I mean I do feel like sometimes that means I'm processing as I'm writing it. They are definitely reportage with opinion. I was rereading some of that stuff the other day. I was reading the Trump inauguration one, and I was like, 'Oh my god, there's so much of my emotion in this,' that, at the time I was trying to hold back. Reading it, I'm just like, 'Oh no, it's just all on the page.' So in retrospect, I think there's just more of me on there than I realized at the time, and I imagine it's because it is so immediate.
Are there other people working in that state genre of comic journalism who you're inspired by?
I think Susie Cagle—she's been sort of a pioneer of it. She went to Columbia for journalism. She was part of the reason why I tried to figure it out. She's done all kinds of amazing long form work. She reports a lot on the California droughts and fire situation, and she does really in-depth coverage.

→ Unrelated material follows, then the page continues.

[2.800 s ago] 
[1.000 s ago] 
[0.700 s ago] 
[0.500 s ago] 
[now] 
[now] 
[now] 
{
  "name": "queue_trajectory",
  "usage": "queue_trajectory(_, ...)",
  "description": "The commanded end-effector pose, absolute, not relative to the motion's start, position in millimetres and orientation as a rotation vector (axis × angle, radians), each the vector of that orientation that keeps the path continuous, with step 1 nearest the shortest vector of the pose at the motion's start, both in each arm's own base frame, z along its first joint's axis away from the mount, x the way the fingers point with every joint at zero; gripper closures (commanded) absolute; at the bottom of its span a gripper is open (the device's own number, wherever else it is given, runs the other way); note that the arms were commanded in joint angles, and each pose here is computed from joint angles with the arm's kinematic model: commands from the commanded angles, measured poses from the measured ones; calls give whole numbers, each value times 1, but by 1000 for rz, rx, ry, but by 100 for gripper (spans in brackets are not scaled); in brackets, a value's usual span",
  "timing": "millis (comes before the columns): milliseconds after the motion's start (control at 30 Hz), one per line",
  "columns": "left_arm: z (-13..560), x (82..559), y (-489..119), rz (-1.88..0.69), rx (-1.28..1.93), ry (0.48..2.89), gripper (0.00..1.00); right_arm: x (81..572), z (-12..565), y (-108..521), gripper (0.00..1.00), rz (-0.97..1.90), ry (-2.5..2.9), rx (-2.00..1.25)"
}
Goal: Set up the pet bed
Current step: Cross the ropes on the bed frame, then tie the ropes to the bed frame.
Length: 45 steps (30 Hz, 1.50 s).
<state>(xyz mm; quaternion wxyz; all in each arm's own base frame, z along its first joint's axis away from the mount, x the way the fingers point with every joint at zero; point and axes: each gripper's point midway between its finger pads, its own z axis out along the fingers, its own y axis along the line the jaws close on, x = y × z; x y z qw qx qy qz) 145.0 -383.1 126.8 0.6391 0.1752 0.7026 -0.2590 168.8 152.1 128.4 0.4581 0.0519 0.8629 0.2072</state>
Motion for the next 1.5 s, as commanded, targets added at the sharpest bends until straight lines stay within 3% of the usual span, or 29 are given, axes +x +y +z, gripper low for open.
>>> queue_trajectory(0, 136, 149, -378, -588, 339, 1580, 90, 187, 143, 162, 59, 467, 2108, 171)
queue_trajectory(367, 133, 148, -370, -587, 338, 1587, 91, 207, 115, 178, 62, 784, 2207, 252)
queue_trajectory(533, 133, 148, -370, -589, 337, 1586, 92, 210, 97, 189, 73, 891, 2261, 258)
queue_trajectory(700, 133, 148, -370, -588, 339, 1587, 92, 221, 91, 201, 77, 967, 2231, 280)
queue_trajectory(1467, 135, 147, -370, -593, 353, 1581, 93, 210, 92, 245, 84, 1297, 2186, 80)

Sarah Glidden— I don't think she would say she does journalism per se, but she does a lot of reportage that has a really personal angle, and I really love her work.
And to finish off our chat, what is your favorite thing right now?
My favorite thing right now is skateboarding.
Tell me about that.
I skateboarded a little bit as a kid. When the pandemic started, I got my old skateboard out of my parents' garage, and I went over to my friend's who I knew also used to skate. I was like, 'Hey, let's do this! Let's do a thing where we can hang out outside together.'
I started paying attention to skateboarding media again. There's this like huge queer skateboarding movement happening. There's a lot of queer skaters who are out there in the Bay Area. There's Unity Skateboarding, and they have these queer skate meetups—they put out this amazing video a couple months after I had started skating again. I don't know, the Olympics are happening, and everybody's thinking about skating, and there was this huge boom in skateboard sales. But it's been interesting to look at— a lot of skaters really, really, look at skateboarding as an art form more than a sport.
As I skate more and more, it does feel like this really fun and creative outlet that's kind of similar to high impact dancing. It's just such a different thing and a way to move your body and not be tied to the drawing table.
Thank you so much for your time, Sophie.